▶ _DESCRIPTION OF THE TASK_
Across the records, find how many lines include the string "document" and answer with only the figure.

▶ _DATA SHOWN_
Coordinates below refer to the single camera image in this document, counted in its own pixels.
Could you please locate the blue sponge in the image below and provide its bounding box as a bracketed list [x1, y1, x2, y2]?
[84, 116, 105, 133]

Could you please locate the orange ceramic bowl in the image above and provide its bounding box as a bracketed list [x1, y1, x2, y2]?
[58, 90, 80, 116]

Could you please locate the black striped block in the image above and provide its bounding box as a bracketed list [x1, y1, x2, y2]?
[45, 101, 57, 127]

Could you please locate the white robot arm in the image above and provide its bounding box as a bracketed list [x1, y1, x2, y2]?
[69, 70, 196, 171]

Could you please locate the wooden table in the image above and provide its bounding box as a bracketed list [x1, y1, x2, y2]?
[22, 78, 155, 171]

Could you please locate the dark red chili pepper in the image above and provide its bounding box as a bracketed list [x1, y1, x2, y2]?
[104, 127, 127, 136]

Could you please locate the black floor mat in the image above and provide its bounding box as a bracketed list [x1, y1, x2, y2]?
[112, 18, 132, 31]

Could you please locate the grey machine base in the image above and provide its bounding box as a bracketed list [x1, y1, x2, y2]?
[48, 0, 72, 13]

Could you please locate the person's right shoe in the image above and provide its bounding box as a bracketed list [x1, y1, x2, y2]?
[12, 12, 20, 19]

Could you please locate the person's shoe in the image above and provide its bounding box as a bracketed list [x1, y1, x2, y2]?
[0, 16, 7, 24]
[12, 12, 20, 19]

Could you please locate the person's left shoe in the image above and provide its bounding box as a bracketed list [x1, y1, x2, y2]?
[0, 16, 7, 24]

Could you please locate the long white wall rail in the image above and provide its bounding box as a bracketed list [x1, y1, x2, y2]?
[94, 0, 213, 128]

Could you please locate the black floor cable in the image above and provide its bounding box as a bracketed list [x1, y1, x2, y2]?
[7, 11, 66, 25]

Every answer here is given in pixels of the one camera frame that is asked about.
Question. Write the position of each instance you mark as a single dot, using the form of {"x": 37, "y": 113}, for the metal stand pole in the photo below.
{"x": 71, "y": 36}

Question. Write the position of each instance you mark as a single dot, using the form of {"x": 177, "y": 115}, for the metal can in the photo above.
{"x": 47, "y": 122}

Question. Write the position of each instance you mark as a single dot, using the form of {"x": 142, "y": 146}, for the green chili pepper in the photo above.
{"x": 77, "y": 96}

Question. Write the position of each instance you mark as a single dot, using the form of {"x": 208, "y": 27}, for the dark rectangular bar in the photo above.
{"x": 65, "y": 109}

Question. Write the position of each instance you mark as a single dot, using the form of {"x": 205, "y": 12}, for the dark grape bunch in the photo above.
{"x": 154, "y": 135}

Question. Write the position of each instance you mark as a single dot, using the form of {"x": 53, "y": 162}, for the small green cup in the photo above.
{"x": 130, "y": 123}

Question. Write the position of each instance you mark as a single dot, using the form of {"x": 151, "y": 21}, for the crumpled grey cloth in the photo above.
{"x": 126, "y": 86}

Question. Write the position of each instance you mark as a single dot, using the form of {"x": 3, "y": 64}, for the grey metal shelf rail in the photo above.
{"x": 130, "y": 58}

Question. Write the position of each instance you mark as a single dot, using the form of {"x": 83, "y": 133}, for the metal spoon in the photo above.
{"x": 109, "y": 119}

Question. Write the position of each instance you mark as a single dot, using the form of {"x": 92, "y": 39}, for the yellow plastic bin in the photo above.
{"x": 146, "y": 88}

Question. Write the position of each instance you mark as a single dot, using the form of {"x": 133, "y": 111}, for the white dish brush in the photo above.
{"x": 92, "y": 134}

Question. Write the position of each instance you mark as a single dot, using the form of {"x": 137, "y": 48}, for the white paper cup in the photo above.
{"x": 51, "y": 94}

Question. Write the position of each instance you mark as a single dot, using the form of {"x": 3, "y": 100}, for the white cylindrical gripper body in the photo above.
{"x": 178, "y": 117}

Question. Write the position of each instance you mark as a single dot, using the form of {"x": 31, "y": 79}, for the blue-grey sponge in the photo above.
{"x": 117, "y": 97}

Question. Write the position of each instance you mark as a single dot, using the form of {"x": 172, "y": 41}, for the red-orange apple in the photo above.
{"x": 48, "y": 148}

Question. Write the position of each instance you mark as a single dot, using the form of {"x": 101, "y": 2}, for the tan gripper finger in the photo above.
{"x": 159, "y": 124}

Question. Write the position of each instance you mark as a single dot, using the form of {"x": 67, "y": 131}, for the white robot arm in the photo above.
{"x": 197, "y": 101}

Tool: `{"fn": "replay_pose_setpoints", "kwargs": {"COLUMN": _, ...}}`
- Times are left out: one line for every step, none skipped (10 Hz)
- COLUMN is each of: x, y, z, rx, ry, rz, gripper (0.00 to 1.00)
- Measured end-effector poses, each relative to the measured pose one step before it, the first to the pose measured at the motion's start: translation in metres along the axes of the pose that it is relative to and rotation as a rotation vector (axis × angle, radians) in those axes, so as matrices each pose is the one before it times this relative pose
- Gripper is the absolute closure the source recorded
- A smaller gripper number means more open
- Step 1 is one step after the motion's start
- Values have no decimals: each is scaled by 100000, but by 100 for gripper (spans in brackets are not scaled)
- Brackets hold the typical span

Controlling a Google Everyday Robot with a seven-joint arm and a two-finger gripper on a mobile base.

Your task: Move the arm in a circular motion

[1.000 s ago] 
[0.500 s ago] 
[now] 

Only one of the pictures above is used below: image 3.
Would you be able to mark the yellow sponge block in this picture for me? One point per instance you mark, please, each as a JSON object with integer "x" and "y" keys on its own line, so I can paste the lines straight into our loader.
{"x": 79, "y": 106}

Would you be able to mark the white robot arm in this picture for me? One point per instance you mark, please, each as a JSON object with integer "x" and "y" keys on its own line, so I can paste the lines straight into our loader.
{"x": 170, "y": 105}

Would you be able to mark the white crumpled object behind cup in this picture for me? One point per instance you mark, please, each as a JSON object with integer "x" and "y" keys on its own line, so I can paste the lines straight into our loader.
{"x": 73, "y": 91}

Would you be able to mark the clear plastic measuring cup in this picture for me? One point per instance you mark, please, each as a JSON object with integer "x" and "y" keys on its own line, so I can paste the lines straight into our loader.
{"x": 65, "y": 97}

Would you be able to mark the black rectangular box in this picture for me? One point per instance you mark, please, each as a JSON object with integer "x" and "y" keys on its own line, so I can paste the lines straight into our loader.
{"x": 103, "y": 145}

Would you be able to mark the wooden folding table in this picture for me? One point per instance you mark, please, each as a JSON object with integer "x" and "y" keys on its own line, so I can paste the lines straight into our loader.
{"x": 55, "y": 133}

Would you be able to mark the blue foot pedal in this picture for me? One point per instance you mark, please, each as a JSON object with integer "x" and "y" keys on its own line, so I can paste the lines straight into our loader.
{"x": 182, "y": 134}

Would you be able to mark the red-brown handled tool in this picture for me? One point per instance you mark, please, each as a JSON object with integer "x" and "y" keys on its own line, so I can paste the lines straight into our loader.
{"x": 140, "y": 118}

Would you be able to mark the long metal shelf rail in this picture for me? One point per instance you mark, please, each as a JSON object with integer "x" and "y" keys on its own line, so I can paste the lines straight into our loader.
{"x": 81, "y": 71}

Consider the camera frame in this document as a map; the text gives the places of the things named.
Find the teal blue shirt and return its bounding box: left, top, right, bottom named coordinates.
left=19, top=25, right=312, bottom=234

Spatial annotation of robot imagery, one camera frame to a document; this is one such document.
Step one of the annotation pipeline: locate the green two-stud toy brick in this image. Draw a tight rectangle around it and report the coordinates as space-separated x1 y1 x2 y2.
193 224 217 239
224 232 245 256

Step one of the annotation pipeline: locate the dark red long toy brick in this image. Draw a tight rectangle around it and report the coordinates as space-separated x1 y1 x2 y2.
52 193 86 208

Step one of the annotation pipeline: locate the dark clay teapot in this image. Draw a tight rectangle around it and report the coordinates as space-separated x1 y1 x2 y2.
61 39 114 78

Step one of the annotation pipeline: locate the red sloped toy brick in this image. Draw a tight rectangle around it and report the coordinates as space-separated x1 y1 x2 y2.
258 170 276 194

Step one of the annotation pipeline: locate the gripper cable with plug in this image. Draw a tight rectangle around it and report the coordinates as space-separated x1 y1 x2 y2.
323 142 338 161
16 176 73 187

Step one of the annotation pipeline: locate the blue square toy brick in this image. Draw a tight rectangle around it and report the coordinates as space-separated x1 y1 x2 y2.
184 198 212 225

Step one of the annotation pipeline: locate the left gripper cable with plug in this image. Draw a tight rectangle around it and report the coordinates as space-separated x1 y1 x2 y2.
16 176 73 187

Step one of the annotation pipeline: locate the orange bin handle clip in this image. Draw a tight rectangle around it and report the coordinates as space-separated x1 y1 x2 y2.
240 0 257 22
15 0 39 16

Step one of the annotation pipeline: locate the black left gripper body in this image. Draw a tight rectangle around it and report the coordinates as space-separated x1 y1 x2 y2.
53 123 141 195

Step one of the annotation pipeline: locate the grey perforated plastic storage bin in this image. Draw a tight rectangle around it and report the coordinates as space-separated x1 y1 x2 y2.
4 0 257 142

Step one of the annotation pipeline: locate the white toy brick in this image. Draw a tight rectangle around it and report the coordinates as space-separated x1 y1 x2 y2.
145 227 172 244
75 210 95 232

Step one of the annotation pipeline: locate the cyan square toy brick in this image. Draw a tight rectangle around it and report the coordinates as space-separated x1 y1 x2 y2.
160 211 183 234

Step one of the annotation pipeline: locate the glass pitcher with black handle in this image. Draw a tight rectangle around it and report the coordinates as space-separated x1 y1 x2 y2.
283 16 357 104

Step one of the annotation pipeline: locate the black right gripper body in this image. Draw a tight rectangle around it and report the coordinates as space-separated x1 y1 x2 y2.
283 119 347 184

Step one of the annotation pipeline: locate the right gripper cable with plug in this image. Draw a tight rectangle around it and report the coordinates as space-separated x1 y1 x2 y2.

▶ _ANSWER TO THE PROBLEM_
3